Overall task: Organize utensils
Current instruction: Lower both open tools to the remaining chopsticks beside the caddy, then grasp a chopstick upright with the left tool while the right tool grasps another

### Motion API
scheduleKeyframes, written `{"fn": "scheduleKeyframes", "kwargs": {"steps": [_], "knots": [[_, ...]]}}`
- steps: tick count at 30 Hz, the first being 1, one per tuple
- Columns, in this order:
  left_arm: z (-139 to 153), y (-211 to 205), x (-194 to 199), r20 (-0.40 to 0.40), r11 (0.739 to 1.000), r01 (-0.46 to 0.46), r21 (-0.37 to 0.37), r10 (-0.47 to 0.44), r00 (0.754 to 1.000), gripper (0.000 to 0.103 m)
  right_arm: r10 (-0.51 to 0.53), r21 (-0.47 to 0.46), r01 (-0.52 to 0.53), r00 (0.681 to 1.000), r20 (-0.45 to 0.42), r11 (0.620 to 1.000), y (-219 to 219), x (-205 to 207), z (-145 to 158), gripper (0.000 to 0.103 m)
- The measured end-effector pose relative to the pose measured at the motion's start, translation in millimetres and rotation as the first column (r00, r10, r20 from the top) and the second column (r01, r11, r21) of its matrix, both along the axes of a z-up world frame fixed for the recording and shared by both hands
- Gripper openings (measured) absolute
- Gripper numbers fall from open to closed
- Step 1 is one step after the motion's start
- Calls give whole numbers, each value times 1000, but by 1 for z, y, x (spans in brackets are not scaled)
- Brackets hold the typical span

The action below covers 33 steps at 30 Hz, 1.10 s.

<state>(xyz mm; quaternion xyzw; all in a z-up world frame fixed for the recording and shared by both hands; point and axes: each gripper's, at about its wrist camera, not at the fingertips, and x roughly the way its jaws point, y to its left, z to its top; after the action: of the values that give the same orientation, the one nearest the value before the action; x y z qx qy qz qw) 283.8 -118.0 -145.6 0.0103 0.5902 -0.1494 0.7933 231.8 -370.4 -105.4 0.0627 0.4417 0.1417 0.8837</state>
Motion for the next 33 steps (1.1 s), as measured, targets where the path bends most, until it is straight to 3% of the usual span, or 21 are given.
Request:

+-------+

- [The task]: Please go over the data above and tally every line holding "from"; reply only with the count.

- [Solution to the problem]: 2